Wherever a line of the records contains "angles", copy that line.

(Information begins)

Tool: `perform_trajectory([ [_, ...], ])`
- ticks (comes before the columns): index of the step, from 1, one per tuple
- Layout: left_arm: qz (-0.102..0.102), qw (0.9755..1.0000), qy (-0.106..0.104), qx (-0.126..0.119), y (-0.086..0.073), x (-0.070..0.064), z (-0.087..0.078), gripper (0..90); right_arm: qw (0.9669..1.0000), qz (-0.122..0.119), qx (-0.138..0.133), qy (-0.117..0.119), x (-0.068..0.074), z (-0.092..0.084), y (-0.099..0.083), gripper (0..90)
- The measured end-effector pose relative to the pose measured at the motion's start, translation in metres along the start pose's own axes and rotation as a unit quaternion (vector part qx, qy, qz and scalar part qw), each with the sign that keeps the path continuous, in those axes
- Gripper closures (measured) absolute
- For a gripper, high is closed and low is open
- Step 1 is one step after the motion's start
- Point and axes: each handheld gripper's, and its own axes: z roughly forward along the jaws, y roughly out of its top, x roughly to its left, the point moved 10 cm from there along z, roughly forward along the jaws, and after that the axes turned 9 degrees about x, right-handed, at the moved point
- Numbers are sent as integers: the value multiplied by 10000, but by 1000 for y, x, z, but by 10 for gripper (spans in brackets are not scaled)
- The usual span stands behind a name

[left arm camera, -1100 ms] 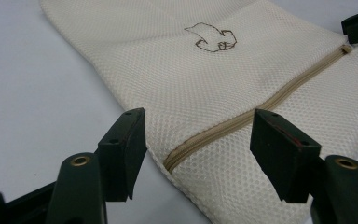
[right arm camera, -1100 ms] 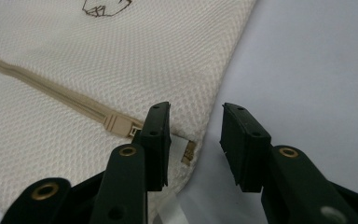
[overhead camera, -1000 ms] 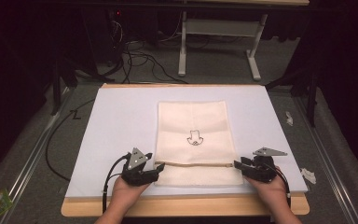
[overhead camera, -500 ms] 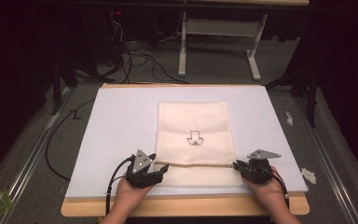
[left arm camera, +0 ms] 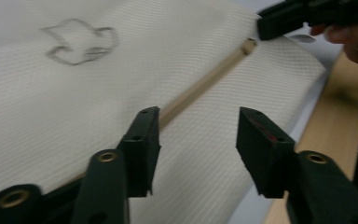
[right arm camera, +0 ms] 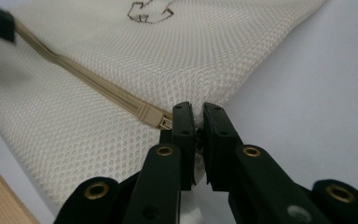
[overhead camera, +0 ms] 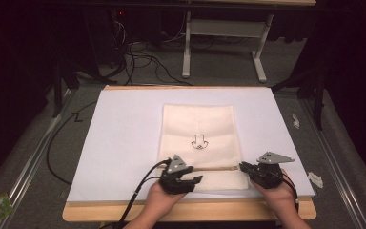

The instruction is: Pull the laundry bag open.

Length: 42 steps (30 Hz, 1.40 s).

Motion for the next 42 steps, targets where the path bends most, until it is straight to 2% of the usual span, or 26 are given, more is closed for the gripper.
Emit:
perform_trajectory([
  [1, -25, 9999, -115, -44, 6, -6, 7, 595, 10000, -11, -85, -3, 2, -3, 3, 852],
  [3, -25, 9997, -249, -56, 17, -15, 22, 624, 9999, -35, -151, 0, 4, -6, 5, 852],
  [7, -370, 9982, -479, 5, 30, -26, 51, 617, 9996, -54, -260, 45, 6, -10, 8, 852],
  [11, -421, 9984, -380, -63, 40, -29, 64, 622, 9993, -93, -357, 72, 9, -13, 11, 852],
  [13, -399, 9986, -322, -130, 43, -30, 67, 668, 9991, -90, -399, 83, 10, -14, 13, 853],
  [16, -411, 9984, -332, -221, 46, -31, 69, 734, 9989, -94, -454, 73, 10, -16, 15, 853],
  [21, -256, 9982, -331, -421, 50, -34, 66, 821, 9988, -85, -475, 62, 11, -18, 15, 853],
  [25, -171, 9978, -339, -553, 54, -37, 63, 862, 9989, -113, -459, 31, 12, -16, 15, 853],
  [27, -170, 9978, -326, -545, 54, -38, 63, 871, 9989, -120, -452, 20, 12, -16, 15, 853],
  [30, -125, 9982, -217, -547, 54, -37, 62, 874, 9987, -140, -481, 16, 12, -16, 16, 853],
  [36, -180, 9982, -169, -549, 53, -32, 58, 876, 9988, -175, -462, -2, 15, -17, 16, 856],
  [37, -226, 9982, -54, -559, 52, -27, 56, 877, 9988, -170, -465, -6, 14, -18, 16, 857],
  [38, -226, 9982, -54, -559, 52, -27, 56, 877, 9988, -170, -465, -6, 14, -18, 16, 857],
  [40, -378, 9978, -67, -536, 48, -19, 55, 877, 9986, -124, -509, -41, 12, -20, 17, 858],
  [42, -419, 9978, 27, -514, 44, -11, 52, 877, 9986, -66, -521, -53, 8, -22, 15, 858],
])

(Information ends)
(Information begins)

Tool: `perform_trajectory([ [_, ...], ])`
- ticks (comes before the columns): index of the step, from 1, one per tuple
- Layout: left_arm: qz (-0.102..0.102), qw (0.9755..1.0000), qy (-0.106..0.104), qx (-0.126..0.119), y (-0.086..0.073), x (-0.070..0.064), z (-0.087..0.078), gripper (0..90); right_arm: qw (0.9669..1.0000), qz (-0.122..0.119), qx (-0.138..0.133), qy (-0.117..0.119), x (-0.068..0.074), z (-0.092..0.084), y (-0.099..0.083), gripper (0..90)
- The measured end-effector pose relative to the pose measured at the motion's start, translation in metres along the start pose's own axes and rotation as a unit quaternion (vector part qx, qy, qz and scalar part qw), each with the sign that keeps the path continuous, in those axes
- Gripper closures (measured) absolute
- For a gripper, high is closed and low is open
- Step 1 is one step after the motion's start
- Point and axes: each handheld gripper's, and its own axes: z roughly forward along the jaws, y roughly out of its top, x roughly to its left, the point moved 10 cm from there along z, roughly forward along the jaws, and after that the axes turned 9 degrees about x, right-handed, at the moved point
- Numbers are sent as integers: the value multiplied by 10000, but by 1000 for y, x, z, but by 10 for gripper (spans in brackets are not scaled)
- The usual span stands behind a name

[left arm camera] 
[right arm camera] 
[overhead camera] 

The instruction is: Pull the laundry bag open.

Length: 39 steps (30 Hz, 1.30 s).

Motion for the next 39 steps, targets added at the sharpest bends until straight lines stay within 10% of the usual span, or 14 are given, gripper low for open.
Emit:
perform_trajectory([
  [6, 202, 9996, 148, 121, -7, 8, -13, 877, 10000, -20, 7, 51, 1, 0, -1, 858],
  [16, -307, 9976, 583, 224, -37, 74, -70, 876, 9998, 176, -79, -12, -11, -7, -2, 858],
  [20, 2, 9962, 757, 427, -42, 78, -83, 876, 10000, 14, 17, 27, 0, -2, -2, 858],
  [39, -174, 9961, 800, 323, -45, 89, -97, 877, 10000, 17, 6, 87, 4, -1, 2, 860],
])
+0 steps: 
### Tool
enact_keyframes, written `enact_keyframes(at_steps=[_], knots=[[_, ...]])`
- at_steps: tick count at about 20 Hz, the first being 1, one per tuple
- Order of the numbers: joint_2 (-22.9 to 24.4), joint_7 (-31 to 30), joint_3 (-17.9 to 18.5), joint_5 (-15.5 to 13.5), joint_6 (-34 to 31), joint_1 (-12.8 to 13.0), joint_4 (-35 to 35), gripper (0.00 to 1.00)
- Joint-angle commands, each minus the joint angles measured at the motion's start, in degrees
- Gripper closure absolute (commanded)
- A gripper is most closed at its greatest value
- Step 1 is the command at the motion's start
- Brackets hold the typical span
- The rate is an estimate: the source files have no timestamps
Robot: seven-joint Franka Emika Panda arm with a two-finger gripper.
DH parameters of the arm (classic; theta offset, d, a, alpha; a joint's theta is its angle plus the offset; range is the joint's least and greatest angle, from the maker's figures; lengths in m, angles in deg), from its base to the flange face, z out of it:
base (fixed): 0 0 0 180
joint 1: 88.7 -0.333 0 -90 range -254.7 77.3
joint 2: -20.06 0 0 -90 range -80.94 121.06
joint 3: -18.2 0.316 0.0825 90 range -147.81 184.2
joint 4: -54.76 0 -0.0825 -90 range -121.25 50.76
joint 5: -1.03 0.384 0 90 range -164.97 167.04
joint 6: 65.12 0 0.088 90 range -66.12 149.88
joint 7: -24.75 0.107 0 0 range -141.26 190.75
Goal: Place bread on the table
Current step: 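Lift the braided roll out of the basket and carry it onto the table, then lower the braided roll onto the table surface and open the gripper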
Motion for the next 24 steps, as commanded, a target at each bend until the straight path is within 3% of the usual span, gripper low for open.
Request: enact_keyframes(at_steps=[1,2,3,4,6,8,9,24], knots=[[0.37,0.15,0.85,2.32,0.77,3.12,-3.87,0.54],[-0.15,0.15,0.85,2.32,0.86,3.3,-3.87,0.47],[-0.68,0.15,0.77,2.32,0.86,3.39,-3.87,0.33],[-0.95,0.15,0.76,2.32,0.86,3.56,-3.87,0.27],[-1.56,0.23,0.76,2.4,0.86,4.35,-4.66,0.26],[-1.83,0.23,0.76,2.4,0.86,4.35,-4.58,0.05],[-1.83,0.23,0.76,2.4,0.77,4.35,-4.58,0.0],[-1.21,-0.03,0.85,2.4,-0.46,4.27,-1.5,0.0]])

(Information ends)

## Task answer
- Joint-angle commands, each minus the joint angles measured at the motion's start, in degrees
DH parameters of the arm (classic; theta offset, d, a, alpha; a joint's theta is its angle plus the offset; range is the joint's least and greatest angle, from the maker's figures; lengths in m, angles in deg), from its base to the flange face, z out of it:

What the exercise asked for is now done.